A Comprehensive Ideal of Self-Determination
Last week Susan Fainstein gave a talk on her new book, which revisits the major theme of her career–the just city–by trying to develop an urban theory of justice. Her criteria are diversity, democracy, and equity, three philosophical principles (or questions) she develops from the work of John Rawls, Martha Nussbaum, Nancy Fraser, and Iris Marion Young. I’m not entirely familiar with all these writers nor have I read Fainstein’s book. Her lecture, however, caused me to revisit the question I continually struggle with, namely the role of urban planning, which in this context, can be posited as whether urban planning helps or ultimately hinders the actualization of a just city.
Many people often ask me what exactly urban planning is anyway. Although I’m ultimately unsure, I keep two working definitions in mind.
Urban planning is about the distribution of resources.
Urban planning is an intervention meant to disrupt the current conditions within the built environment.
The former I’ve learned in school, the later I’d describe as empirical observation. There is a temporal quality to each, the former (the more traditional definition) suggests a need to plan long-term and comprehensively, to think carefully about how want, need, and demand for resources might change over time. There is an economic assumption (i.e. supply and demand), a spatial assumption (i.e. distribution), and an alluding to the ethical (i.e. that universal rationality will guide us in our decisions and actions). To achieve this requires a bird’s-eye view of the environment, to undertake such distribution we must distance ourselves from the actual existing space and context. In this sense, definition one lends itself to a top-down, urban planning-as-expert approach.
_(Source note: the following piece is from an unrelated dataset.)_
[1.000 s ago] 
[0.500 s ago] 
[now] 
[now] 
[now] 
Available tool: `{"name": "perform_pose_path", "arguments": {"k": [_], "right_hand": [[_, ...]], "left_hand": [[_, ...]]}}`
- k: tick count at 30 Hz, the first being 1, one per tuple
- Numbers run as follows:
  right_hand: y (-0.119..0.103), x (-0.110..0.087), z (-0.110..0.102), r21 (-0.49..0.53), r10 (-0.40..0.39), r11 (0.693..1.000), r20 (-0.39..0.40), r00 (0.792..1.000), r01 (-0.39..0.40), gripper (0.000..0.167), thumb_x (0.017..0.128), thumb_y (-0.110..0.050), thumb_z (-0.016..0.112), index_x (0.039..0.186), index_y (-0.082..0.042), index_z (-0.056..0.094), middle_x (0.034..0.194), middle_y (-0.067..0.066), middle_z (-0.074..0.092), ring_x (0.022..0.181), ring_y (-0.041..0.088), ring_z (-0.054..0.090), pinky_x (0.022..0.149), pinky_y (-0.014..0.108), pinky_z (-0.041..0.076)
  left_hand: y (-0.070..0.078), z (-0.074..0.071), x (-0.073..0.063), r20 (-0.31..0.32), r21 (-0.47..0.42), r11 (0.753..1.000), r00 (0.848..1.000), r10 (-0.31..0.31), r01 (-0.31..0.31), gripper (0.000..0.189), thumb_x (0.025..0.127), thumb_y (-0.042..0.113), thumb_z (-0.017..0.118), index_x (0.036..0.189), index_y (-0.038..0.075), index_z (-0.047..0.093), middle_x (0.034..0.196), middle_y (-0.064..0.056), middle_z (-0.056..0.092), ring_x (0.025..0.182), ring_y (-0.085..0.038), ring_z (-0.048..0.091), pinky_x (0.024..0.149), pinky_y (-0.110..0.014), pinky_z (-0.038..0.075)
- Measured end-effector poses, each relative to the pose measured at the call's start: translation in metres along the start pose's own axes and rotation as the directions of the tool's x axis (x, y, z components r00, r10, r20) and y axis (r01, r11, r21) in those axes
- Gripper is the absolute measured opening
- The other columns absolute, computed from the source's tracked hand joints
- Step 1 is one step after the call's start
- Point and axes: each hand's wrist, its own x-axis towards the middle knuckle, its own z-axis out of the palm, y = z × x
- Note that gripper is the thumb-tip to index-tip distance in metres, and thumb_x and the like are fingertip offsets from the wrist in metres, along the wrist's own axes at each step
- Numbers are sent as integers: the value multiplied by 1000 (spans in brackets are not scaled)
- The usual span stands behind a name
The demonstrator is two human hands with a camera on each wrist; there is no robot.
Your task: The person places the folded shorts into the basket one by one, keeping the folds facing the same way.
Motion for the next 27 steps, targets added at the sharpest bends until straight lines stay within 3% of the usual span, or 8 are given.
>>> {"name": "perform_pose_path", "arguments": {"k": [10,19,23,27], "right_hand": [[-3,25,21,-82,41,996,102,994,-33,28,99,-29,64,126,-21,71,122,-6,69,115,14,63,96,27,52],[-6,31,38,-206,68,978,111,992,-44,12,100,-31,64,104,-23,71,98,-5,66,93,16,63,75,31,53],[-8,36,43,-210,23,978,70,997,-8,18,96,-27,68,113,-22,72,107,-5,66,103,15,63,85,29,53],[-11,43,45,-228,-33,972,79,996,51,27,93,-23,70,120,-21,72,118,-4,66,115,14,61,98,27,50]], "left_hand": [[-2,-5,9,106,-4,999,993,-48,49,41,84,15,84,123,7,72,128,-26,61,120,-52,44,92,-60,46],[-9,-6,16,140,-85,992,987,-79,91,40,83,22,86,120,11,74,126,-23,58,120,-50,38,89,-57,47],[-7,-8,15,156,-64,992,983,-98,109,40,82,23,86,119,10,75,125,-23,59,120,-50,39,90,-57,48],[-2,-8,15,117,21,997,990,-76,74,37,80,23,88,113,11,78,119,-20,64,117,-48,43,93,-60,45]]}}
The latter for me is ambiguous, it accepts that urban planning is potentially liberating and potentially destructive. An intervention could be planned or unplanned, immediate or long-term. It moves away from the assumption of a universal rationality and allows urban planning to be done by anyone, using almost anything.
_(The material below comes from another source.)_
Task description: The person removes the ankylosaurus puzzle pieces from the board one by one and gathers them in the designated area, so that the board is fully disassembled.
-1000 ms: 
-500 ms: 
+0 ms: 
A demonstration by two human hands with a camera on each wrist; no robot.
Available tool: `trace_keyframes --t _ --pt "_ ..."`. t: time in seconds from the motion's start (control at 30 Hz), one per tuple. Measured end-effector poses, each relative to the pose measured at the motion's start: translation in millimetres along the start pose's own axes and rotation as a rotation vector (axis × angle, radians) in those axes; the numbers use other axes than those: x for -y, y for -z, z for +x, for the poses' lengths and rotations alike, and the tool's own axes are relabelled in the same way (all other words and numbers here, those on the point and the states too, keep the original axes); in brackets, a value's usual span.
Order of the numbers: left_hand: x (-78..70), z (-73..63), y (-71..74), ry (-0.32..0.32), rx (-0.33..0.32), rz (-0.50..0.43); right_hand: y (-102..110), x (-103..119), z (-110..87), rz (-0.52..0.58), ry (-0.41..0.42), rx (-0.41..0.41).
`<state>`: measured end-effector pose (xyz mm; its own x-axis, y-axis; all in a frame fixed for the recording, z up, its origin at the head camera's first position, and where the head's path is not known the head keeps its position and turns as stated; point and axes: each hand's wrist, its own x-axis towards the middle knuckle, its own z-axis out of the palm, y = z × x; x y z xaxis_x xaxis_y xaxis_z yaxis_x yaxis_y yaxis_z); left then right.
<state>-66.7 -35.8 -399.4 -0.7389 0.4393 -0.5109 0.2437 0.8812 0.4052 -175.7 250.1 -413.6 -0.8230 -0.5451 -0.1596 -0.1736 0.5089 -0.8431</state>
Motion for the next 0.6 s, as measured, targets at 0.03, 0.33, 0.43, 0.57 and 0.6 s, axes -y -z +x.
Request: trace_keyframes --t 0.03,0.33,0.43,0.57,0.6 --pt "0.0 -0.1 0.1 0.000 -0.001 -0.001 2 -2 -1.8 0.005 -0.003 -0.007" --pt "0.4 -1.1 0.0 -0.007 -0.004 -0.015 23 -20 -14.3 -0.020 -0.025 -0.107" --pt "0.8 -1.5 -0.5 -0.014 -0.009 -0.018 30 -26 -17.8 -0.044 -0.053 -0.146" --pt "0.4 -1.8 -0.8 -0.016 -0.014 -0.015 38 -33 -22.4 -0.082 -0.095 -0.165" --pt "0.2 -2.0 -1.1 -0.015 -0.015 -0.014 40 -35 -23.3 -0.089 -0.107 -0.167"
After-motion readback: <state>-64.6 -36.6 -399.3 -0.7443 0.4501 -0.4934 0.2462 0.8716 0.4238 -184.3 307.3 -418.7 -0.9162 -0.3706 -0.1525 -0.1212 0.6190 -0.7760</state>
The one author I have read from Fainstein’s list is Young, a brilliant thinker on ideas of democracy, inclusion, and justice. Two points Young continually circles back to are the ideals of self-determination and self-development. However, nowhere did (and I would argue can) this ideal surface in Fainstein’s examples (geographically summarized as London, New York, Amsterdam, and Singapore) and, when I think of it, I find this absent in others who are writing about urban planning and the just city. Let me be clear. I’m not questioning whether these authors do or don’t support ideals of self-determination and self-development, I am questioning whether or not urban planning (planning actualized) is not inevitably in conflict with these ideals.
Let me try to be more clear. The ideals of self-determination and self-development are democratic ideals as in they are a product of the American revolution and hundreds of years of philosophical thought, and actual history. Urban planning, if we adhere to the first definition, is also based on democratic ideals, namely, the distribution of resources for the greater good of society. But of course, this is in direct contradiction to the ideal of self-determination. How can you be self-determined if someone else, someone who claims to be an expert, chooses where, when, and how your resources are distributed? Some may call this the capitalist-democracy contradiction, I would like to, if possible, extend this contradiction, move it away from systems of governing to something perhaps more fundamental.
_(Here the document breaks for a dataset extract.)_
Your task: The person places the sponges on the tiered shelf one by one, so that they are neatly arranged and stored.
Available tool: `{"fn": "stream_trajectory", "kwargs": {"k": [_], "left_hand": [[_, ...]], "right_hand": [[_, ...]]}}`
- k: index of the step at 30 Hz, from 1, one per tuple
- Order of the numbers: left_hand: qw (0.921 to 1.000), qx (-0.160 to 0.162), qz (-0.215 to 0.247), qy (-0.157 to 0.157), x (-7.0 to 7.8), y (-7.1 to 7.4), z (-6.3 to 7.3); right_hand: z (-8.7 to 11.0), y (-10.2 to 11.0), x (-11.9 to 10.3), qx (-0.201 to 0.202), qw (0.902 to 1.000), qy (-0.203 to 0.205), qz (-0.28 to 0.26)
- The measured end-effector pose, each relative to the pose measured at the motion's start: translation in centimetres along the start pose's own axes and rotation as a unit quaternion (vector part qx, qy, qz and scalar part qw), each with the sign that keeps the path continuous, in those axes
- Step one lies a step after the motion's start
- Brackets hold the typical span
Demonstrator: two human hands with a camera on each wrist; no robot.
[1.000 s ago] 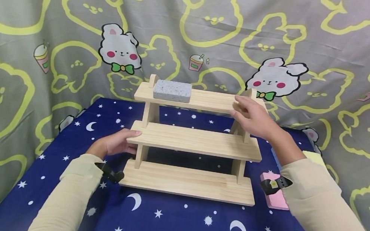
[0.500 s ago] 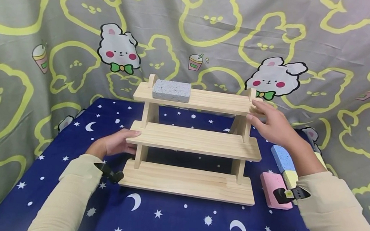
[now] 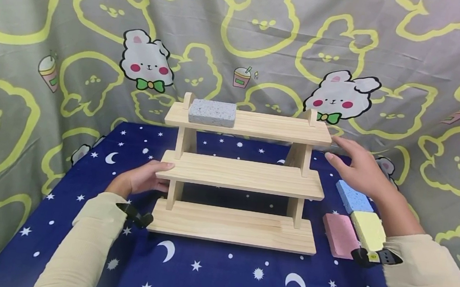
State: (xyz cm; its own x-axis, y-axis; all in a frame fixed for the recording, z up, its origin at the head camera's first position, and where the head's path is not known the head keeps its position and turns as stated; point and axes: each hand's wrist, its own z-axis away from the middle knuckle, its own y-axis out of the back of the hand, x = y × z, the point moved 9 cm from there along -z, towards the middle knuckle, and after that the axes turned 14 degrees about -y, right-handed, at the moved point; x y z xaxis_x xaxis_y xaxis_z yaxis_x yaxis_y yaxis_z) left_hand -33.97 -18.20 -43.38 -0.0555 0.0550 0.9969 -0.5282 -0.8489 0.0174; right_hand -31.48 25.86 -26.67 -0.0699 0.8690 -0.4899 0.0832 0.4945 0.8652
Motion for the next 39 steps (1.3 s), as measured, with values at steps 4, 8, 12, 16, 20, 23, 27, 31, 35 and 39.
{"fn": "stream_trajectory", "kwargs": {"k": [4, 8, 12, 16, 20, 23, 27, 31, 35, 39], "left_hand": [[1.0, 0.0, 0.002, -0.001, 0.0, 0.0, -0.1], [1.0, -0.001, 0.005, -0.001, 0.0, 0.0, -0.1], [1.0, 0.0, 0.005, -0.001, 0.1, 0.0, -0.1], [1.0, 0.0, 0.004, -0.003, 0.1, 0.0, -0.2], [1.0, 0.003, 0.008, -0.002, 0.0, -0.1, -0.2], [0.9999, 0.003, 0.016, -0.001, -0.1, -0.2, -0.1], [0.9998, 0.0, 0.02, -0.002, -0.1, -0.2, 0.0], [0.9999, -0.002, 0.014, -0.001, 0.0, -0.1, 0.0], [1.0, -0.002, 0.01, -0.001, 0.0, 0.0, 0.0], [0.9999, -0.002, 0.011, 0.0, 0.0, -0.1, -0.1]], "right_hand": [[0.7, -0.4, 1.3, -0.006, 0.9998, -0.016, 0.004], [1.4, -1.1, 3.0, -0.009, 0.9992, -0.038, 0.011], [2.2, -1.9, 4.8, -0.007, 0.9984, -0.056, 0.009], [3.2, -2.9, 6.5, -0.017, 0.9967, -0.08, 0.001], [4.4, -4.2, 8.3, -0.024, 0.9932, -0.114, 0.001], [5.6, -5.0, 9.5, -0.012, 0.9912, -0.131, 0.005], [7.5, -6.2, 11.2, 0.004, 0.9888, -0.149, 0.01], [8.9, -7.8, 12.9, -0.004, 0.9837, -0.18, 0.011], [9.7, -9.1, 13.9, -0.016, 0.9787, -0.204, 0.022], [10.2, -10.0, 14.4, -0.026, 0.9757, -0.214, 0.038]]}}
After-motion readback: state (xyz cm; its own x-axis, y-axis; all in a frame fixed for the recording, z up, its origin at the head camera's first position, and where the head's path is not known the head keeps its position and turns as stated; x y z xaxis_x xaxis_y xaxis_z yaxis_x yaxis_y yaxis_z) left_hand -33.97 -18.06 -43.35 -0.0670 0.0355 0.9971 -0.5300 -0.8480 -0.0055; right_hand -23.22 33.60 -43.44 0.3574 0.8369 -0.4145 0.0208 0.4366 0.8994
For Spinoza, freedom was understood of as necessity and self-determined, which is distinguished from in-determined or what we might call un-freedom. I think Young would approve of Spinoza’s definition of freedom and I think this definition is how I understand the relationship between urban planning and the just city. In other words, planning as an intervention, an intervention that is a necessity, a necessity that is so obvious it is done almost without planning. What do I mean? I mean that by accepting that second definition of urban planning we understand that the people running Dollar Van Demos in Flatbush, Brooklyn, the entire site of Dharavi, India, Bansky, anyone who is intervening/altering the urban environment out of some feeling of necessity is essentially contributing to an urban theory of justice through urban planning.
In this way, I hope to begin thinking more about Andy Merrifield’s claim that the right to the city is too narrow a concept. I would like to remove the ‘planning’ from ‘urban planning’ so that I may dismiss the idealism associated with planning (i.e. that we can plan for a better, a more ‘just’ future) and focus on the urban, which comes with its own set of ideals that eventually need to be unpacked and challenged.